── Records to use

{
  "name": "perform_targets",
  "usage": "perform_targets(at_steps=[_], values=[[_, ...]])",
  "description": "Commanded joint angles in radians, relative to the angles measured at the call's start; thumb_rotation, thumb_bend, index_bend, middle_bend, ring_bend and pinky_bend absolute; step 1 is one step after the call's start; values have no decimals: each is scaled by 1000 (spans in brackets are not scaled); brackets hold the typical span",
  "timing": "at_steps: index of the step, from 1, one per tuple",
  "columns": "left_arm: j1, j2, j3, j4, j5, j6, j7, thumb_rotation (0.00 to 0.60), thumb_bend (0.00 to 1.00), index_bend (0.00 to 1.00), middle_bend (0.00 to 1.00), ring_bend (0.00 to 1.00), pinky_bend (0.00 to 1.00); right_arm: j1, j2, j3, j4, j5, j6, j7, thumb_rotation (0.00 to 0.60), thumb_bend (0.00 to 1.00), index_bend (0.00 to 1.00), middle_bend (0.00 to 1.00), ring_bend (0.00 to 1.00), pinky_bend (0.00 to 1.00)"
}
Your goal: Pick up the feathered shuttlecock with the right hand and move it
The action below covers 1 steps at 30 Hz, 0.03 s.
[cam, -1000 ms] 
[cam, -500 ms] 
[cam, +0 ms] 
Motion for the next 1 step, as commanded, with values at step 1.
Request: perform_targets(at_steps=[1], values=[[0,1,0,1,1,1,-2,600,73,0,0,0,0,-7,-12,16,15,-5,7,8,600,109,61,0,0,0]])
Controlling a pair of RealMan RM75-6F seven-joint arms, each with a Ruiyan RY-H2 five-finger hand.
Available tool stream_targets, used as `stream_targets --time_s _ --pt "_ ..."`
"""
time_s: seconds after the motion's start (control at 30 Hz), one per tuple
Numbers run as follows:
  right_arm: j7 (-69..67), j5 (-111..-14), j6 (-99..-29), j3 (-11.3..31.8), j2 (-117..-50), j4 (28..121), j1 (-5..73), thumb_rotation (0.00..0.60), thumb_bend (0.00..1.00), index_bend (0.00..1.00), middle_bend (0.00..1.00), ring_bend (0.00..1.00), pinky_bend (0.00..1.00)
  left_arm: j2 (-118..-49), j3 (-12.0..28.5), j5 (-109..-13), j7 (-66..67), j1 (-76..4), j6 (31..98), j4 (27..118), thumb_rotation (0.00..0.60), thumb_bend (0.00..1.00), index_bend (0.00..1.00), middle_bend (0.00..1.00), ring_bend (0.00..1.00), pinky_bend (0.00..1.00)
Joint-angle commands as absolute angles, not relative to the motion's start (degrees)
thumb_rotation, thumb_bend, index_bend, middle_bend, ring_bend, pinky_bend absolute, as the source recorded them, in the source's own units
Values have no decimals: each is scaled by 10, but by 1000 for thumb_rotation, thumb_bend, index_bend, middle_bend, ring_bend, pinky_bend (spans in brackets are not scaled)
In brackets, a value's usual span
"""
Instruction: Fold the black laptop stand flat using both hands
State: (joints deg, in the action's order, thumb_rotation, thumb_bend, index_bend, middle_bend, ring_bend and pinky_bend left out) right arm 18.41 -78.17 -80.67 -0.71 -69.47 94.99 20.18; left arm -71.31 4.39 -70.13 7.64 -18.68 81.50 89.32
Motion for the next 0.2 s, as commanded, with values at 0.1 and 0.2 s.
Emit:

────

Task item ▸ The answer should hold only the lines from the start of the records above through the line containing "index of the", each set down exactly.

Result ▸
{
  "name": "perform_targets",
  "usage": "perform_targets(at_steps=[_], values=[[_, ...]])",
  "description": "Commanded joint angles in radians, relative to the angles measured at the call's start; thumb_rotation, thumb_bend, index_bend, middle_bend, ring_bend and pinky_bend absolute; step 1 is one step after the call's start; values have no decimals: each is scaled by 1000 (spans in brackets are not scaled); brackets hold the typical span",
  "timing": "at_steps: index of the step, from 1, one per tuple",

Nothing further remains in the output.